:: Prompt ::
The answer is to be the data below, written out in full and exactly.

▼▼▼

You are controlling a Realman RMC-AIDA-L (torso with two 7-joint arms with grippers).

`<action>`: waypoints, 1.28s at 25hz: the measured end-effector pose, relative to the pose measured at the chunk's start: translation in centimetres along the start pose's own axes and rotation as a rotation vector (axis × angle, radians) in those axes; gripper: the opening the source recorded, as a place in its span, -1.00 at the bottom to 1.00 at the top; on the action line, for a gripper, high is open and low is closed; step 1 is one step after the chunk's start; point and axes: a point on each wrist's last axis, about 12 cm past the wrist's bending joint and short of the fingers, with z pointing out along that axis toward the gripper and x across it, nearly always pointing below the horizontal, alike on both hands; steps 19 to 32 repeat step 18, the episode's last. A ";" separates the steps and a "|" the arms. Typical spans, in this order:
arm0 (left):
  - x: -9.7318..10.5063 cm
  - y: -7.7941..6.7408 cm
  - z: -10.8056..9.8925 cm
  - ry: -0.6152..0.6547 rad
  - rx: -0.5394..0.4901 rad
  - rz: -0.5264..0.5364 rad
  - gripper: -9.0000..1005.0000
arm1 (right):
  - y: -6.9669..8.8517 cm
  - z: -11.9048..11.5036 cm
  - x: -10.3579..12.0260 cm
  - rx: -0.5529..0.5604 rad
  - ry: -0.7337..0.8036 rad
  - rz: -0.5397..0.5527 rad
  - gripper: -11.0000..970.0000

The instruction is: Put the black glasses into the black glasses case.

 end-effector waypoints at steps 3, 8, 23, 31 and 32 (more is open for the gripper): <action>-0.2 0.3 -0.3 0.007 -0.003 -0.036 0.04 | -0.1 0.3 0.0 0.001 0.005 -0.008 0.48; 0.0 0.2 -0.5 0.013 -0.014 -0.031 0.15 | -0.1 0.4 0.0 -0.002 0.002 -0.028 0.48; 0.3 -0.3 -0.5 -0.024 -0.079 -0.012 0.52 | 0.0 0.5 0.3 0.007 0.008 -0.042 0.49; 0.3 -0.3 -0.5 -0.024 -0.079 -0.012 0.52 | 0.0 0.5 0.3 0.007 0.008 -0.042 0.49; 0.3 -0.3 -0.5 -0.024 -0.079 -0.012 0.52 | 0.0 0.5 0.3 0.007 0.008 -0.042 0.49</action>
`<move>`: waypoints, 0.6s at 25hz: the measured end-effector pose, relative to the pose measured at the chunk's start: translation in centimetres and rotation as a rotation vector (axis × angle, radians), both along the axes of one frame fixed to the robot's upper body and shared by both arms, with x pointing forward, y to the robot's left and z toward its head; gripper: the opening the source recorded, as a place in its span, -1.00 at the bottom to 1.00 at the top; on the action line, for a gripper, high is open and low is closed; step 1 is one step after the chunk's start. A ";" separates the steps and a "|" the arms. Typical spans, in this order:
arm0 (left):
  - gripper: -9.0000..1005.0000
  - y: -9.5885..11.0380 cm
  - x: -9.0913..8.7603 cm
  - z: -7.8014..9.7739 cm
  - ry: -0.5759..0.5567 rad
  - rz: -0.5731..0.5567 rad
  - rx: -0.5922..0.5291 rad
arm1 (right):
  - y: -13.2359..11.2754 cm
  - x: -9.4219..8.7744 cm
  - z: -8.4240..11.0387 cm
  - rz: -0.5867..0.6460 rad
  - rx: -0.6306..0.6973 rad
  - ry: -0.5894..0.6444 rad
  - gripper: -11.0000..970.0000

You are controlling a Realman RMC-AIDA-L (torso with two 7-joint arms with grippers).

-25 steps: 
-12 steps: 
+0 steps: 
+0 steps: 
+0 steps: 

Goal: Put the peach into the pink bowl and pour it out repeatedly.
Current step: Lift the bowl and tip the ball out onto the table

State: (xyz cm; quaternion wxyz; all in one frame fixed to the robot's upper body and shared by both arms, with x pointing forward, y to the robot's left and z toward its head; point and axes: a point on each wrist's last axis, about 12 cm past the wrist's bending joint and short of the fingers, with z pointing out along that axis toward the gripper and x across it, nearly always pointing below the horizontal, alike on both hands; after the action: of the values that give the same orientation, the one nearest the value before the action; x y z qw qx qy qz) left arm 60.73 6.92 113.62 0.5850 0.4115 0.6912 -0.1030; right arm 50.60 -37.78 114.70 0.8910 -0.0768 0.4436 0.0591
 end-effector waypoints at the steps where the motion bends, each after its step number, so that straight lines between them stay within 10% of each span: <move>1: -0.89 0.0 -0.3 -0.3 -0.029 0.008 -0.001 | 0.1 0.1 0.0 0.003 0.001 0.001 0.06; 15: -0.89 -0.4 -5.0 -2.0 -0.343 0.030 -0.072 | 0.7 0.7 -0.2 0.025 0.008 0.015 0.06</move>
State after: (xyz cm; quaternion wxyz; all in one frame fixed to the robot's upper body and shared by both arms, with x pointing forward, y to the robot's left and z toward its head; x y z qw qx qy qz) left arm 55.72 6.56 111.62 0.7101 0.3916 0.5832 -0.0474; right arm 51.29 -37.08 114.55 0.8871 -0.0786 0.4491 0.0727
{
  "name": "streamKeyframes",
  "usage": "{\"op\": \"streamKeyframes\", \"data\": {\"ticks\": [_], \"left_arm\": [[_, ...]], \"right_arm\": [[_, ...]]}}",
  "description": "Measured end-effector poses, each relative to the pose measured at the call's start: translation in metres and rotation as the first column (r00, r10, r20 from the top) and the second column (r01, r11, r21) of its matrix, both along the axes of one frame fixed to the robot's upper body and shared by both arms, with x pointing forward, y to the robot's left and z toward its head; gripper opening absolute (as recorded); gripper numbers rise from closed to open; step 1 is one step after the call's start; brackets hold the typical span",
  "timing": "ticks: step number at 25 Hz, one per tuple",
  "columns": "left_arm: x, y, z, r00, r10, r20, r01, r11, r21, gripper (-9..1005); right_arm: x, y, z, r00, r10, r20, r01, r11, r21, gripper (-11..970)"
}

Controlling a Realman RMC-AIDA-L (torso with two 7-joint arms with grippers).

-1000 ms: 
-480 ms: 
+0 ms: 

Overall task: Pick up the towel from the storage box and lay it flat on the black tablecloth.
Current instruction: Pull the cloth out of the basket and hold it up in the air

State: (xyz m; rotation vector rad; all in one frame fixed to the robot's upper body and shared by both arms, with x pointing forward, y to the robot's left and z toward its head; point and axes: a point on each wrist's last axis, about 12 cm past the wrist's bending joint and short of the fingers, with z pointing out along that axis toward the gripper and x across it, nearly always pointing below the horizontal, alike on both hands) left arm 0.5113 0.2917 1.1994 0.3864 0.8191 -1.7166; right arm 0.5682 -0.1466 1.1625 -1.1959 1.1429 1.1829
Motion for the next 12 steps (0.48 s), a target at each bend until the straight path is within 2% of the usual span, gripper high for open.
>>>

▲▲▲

:: Completed task ::
You are controlling a Realman RMC-AIDA-L (torso with two 7-joint arms with grippers).

`<action>`: waypoints, 1.28s at 25hz: the measured end-effector pose, relative to the pose measured at the chunk's start: translation in centimetres along the start pose's own axes and rotation as a rotation vector (axis × angle, radians) in those axes; gripper: the opening the source recorded, as a place in its span, -1.00 at the bottom to 1.00 at the top; on the action line, for a gripper, high is open and low is closed; step 1 is one step after the chunk's start; point and axes: a point on each wrist's last axis, about 12 cm past the wrist's bending joint and short of the fingers, with z pointing out along that axis toward the gripper and x across it, nearly always pointing below the horizontal, alike on both hands; steps 19 to 32 repeat step 18, the episode's last. A ";" separates the steps and a "|" the arms. Typical spans, in this order:
arm0 (left):
  - x: -9.7318..10.5063 cm
  - y: -7.7941..6.7408 cm
  - z: -10.8056..9.8925 cm
  - ry: -0.6152..0.6547 rad
  - rx: -0.5394..0.4901 rad
  - rz: -0.5264..0.5364 rad
  - gripper: -9.0000..1005.0000
arm1 (right):
  - y: -6.9669..8.8517 cm
  - z: -11.9048..11.5036 cm
  - x: -10.3579..12.0260 cm
  - rx: -0.5529..0.5604 rad
  - ry: -0.7337..0.8036 rad
  - rz: -0.5397..0.5527 rad
  - gripper: -11.0000..970.0000

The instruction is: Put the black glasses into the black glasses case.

 end-effector waypoints at steps 3, 8, 23, 31 and 32 (more is open for the gripper): <action>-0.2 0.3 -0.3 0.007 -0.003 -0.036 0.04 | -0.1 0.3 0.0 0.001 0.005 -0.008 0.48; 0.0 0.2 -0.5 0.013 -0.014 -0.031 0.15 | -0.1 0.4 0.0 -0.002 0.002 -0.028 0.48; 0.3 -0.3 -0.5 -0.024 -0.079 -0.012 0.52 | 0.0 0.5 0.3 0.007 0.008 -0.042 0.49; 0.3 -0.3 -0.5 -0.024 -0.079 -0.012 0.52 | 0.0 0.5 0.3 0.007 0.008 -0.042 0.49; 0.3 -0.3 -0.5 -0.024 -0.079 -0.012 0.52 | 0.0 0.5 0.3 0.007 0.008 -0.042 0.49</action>
`<move>`: waypoints, 0.6s at 25hz: the measured end-effector pose, relative to the pose measured at the chunk's start: translation in centimetres and rotation as a rotation vector (axis × angle, radians), both along the axes of one frame fixed to the robot's upper body and shared by both arms, with x pointing forward, y to the robot's left and z toward its head; gripper: the opening the source recorded, as a place in its span, -1.00 at the bottom to 1.00 at the top; on the action line, for a gripper, high is open and low is closed; step 1 is one step after the chunk's start. A ";" separates the steps and a "|" the arms. Typical spans, in this order:
arm0 (left):
  - gripper: -9.0000..1005.0000
  - y: -9.5885..11.0380 cm
  - x: -9.0913..8.7603 cm
  - z: -7.8014..9.7739 cm
  - ry: -0.5759..0.5567 rad
  - rz: -0.5731..0.5567 rad
  - rx: -0.5922..0.5291 rad
arm1 (right):
  - y: -13.2359..11.2754 cm
  - x: -9.4219..8.7744 cm
  - z: -8.4240..11.0387 cm
  - rz: -0.5867..0.6460 rad
  - rx: -0.6306..0.6973 rad
  - ry: -0.5894..0.6444 rad
  - gripper: -11.0000..970.0000

You are controlling a Realman RMC-AIDA-L (torso with two 7-joint arms with grippers).

-25 steps: 
-12 steps: 
+0 steps: 
+0 steps: 
+0 steps: 

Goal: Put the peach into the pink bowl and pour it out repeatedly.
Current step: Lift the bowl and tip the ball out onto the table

State: (xyz cm; quaternion wxyz; all in one frame fixed to the robot's upper body and shared by both arms, with x pointing forward, y to the robot's left and z toward its head; point and axes: a point on each wrist's last axis, about 12 cm past the wrist's bending joint and short of the fingers, with z pointing out along that axis toward the gripper and x across it, nearly always pointing below the horizontal, alike on both hands; after the action: of the values that give the same orientation, the one nearest the value before the action; x y z qw qx qy qz) left arm 60.73 6.92 113.62 0.5850 0.4115 0.6912 -0.1030; right arm 50.60 -37.78 114.70 0.8910 -0.0768 0.4436 0.0591
 end-effector waypoints at the steps where the motion bends, each after its step number, so that straight lines between them stay within 10% of each span: <move>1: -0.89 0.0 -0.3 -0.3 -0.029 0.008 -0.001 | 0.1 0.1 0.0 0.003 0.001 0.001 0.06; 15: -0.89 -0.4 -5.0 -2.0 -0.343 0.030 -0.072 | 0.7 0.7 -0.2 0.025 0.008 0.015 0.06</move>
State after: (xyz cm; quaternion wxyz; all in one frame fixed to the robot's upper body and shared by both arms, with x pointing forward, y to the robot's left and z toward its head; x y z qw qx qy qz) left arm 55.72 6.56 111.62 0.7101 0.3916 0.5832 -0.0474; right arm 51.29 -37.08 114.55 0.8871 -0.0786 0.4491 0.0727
{
  "name": "streamKeyframes",
  "usage": "{\"op\": \"streamKeyframes\", \"data\": {\"ticks\": [_], \"left_arm\": [[_, ...]], \"right_arm\": [[_, ...]]}}",
  "description": "Measured end-effector poses, each relative to the pose measured at the call's start: translation in metres and rotation as the first column (r00, r10, r20 from the top) and the second column (r01, r11, r21) of its matrix, both along the axes of one frame fixed to the robot's upper body and shared by both arms, with x pointing forward, y to the robot's left and z toward its head; gripper opening absolute (as recorded); gripper numbers rise from closed to open; step 1 is one step after the call's start; brackets hold the typical span",
  "timing": "ticks: step number at 25 Hz, one per tuple",
  "columns": "left_arm: x, y, z, r00, r10, r20, r01, r11, r21, gripper (-9..1005); right_arm: x, y, z, r00, r10, r20, r01, r11, r21, gripper (-11..970)"
}

Controlling a Realman RMC-AIDA-L (torso with two 7-joint arms with grippers).

-1000 ms: 
-480 ms: 
+0 ms: 

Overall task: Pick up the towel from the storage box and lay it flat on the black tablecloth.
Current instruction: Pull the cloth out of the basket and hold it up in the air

State: (xyz m; rotation vector rad; all in one frame fixed to the robot's upper body and shared by both arms, with x pointing forward, y to the robot's left and z toward its head; point and axes: a point on each wrist's last axis, about 12 cm past the wrist's bending joint and short of the fingers, with z pointing out along that axis toward the gripper and x across it, nearly always pointing below the horizontal, alike on both hands) left arm 0.5113 0.2917 1.1994 0.3864 0.8191 -1.7166; right arm 0.5682 -0.1466 1.1625 -1.1959 1.1429 1.1829
Motion for the next 12 steps (0.48 s), a target at each bend until the straight path is within 2% of the usual span, gripper high for open.
>>>

For this exercise, nothing further remains to be done.